Contains additional data related to the store, department, and regional activity for the given dates.
- Store - the store number
- Date - the week
- Temperature - Average temperature of surrounding region of store location.
- Fuel_Price –Average price of gas per gallon.
- MarkDown1-5 - Anonymized data related to promotional markdowns. MarkDown data is not available for all stores all the time. Any missing value is marked with an “NA”.
- CPI - The Consumer Price Index (CPI) is a measure of the average change in prices over time that consumers pay for a weighted averaged basket of goods and services.
- Unemployment_Rate - the unemployment rate of the region where the store is located.
- Holiday - whether the week is a special holiday week
Historical sales data of each store from 30th April 2017 to 25th October 2019
. Within this tab you will find the following fields:
- Store - the store number
- Department - the department number
- Date - the week
- Total_Sales –Total sales for the given department in the given store
- Holiday - whether the week is a special holiday wee
- pridected total sales dataset are the predicted sales data.
- Understand the data variables properly. Checking the variable description to understand the data properly.
- Clean the data: Cleaning the data, that is, filling the missing values (if any), treat the outliers (or odd values), etc. Ensuring each variable’s data is as per the nature of the variable (e.g. Date field should contain only date values – can extract year, month and day of the week, and numeric column should be formatted as numeric, etc.).

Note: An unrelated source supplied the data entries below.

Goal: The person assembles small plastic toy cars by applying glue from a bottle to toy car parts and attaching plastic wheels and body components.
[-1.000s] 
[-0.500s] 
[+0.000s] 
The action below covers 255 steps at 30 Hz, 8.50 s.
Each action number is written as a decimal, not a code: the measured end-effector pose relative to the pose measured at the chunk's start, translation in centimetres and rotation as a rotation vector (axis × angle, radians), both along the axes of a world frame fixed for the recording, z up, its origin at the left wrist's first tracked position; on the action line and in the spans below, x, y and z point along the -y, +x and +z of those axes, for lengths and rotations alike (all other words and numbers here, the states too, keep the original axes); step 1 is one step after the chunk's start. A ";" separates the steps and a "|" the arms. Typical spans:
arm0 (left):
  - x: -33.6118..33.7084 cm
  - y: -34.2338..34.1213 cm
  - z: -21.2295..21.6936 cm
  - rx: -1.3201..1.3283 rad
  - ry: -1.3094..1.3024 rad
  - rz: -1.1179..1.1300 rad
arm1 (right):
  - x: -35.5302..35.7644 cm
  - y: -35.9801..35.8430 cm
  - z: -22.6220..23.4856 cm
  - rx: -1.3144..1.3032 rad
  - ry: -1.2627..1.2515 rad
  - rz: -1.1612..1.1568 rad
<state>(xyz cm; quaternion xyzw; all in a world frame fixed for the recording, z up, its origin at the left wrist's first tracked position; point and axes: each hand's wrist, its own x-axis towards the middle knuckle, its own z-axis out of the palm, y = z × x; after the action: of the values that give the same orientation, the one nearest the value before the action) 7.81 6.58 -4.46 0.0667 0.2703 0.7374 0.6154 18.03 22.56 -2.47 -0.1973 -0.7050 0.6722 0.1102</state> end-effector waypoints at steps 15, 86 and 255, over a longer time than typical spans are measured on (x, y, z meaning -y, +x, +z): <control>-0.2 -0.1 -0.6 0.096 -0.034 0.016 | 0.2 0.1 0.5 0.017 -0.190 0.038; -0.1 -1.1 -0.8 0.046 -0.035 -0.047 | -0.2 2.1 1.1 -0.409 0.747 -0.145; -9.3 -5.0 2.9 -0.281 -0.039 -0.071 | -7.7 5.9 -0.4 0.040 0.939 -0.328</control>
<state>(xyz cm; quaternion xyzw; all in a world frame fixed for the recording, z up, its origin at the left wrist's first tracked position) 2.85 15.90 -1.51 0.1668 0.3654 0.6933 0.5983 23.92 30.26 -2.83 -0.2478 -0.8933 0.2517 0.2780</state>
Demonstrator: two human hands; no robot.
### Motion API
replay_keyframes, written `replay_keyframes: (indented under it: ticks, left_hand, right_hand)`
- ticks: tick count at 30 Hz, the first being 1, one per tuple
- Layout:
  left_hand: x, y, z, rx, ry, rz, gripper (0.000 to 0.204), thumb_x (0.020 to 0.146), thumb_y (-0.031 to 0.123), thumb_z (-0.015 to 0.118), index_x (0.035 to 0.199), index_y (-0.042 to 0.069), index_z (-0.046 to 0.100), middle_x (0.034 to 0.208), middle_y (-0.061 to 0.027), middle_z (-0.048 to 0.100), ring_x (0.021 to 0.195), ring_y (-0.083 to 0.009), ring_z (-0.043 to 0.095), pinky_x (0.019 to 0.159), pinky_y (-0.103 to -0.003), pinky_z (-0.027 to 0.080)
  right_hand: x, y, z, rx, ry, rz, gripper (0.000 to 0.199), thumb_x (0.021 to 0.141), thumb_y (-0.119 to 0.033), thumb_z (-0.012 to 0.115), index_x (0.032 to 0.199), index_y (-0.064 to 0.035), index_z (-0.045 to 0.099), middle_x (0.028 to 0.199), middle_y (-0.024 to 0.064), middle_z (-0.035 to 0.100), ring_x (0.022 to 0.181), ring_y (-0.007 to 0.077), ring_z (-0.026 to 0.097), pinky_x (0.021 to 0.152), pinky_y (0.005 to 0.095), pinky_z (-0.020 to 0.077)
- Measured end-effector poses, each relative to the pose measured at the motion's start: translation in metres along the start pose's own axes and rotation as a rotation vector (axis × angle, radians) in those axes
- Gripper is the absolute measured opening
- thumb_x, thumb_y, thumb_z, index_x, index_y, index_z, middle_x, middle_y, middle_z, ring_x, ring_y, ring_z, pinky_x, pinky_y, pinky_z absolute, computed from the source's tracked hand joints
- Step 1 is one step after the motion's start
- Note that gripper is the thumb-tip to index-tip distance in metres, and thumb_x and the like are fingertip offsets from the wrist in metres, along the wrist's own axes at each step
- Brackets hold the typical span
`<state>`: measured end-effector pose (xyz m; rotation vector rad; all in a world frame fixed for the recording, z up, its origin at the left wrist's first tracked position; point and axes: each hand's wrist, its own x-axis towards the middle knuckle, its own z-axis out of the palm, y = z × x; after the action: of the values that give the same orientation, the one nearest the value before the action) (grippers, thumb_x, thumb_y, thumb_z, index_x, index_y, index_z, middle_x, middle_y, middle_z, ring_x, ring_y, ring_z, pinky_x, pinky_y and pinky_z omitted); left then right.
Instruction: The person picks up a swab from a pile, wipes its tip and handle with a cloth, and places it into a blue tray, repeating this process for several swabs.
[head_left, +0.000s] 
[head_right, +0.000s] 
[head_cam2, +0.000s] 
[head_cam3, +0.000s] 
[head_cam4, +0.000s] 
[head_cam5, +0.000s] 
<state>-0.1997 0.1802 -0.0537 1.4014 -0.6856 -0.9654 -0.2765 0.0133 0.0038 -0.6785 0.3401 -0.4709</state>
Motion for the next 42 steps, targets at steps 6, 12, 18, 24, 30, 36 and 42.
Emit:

- Conduct EDA (Exploratory Data Analysis) on the cleaned Data: Summarized and explore the data and then decide my strategy.
- Uni-variate and Bi-variate Analysis: Checking the distribution of independent variables and
also compare them with the dependent variable. - Feature Engineering: Creating new meaningful features based on the existing features by applying some aggregation functions on them.
- Hypothesis Testing: Hypothesis testing in statistics is a way for you to test the results of a survey or experiment to see if you have meaningful results. Given a brief summary of the data and a summary of the results of your statistical test.
- Identify the most important variables (or data parameters) that affect the final decision: Identify the impact of each variable on the final result graphically (correlation / scatter plots, regression plots, etc.). Keep those variables that affect the final outcome.
- Develop and Validate Samples: Divide samples into 2 parts: Development Sample (80%) & Validation Sample (20%). Building analysis model using the Development Sample, and validate it on the validation sample and then predict on test sample.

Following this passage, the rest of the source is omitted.